Şüpheli Karataş'ın Kuzey Irak'tan Türkiye'ye Mehmet Emin A. tarafından getirildiği dile getirilen iddianamede, A.'nın Kuzey Irak'ta yetiştirilen canlı bombaları Türkiye sınırından içeri sokmakla görevli olduğu vurgulandı. Karataş'ın İstanbul'da kaldığı zaman A.'nın Kuzey Irak'ta tanıştığı bir arkadaşı olan Cemal A.'nın evinde kaldığı anlatılan iddianamede, A.'nın canlı bomba Karataş'ı ev sahibi olan Cemal A.'ya memleketten evlenmek üzere getirdiğini söylediği belirtildi. Mehmet Emin A.'nın ev sahibi Cemal A.'ya yurt dışına gitmek istediğini ve bu nedenle sahte kimlik edinmesi gerektiğini söylediği ifade edilen iddianamede, ev sahibi A.'nın 5 bin Dolar karşılığında baldızı olan Ayten T.'nin kimlik bilgilerini kullanarak, sahte kimlik işine teşebbüs ettiği ve Karataş'ı bilerek ve isteyerek evinde tuttuğu ifade edildi.
"CANLI BOMBA KARATAŞ'IN GÖZDEN ÇIKARILMASI ÖRGÜTÜN ACIMASIZLIĞINI GÖSTERMEKTEDİR"
PKK terör örgütünün askeri kanadı olan PKK-TJK'nin örgüt elemanlarının genelde turistik yerler ile büyük alış-veriş merkezlerini eylem alanı olarak seçtiği anlatılan iddianamede, terörist eylemcilerin ortalama 25 yaş civarında, şehir yaşantısını bilen, şehirlerde eğitim almış, poliste ve jandarmada kaydı olmayan örgüt militanları arasından seçildiğinin altı çizildi. Bu kişilerin metropol iller, turistik ve ekonomik öneme haiz bölgelerde bombalı eylemlerde bulunmak üzere görevlendirildiği ifade edilen iddianamede, "Tabiri caiz ise canlı bomba olarak gerçekleştirilen bu eylemlerden en çok sivil insanlar zarar görmektedir. Dosya üzerinde yapılan incelemede, Şüpheli Karataş'ın rahatsızlığı dolayısıyla örgüt tarafından gözden çıkarıldığı, eyleme zorlandığı ve canlı bomba olarak İstanbul'a gönderildiği belirlenmiştir. Bu durum dahi örgütün acımasızlığını ortaya koymaktadır" ifadelerine yer verildi.

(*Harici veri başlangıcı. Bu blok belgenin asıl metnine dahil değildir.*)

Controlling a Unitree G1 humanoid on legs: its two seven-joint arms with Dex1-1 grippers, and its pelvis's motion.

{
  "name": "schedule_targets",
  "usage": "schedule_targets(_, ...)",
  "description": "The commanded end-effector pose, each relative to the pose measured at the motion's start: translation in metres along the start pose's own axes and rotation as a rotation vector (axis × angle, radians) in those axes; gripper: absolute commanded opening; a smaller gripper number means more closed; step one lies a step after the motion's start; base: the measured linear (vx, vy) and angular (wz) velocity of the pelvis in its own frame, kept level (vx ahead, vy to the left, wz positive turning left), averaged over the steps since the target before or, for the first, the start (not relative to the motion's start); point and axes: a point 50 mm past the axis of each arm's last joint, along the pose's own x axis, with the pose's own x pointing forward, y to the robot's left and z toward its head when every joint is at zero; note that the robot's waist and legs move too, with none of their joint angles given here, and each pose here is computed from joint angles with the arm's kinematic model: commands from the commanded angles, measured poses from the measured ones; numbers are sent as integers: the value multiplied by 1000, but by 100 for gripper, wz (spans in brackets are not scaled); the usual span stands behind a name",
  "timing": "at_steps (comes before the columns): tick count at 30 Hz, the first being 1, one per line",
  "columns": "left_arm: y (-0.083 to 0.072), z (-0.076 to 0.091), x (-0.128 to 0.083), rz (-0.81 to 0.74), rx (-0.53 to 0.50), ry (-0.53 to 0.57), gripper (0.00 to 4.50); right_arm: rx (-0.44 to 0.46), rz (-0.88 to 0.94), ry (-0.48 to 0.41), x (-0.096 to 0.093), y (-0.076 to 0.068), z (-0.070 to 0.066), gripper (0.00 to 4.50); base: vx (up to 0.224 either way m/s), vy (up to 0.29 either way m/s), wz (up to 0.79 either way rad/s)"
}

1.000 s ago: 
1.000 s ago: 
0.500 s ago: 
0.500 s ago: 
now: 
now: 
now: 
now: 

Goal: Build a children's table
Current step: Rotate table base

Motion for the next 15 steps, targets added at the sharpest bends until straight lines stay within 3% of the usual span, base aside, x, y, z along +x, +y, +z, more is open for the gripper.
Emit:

Ülkemizde terörün yaşaması için kana, insanın yaşaması için barışa ihtiyaç olduğu kaydedilen iddianamede, "Son zamanlarda artan ve özellikle de İstanbul, Ankara, İzmir, Mersin ve Adana gibi büyük şehirlere sıçrayan PKK eylemlerinin amacı milletin huzurunu bozmaktır. Ancak; dış destekli kanlı eylemlerin açacağı tahribatın farkında olan millet serin kanlılığını muhafaza etmektedir" denildi.
"MİLLET TERÖR DESTEKÇİLERİNİN HEVESLERİNİ KURSAKLARINDA BIRAKMALIDIR"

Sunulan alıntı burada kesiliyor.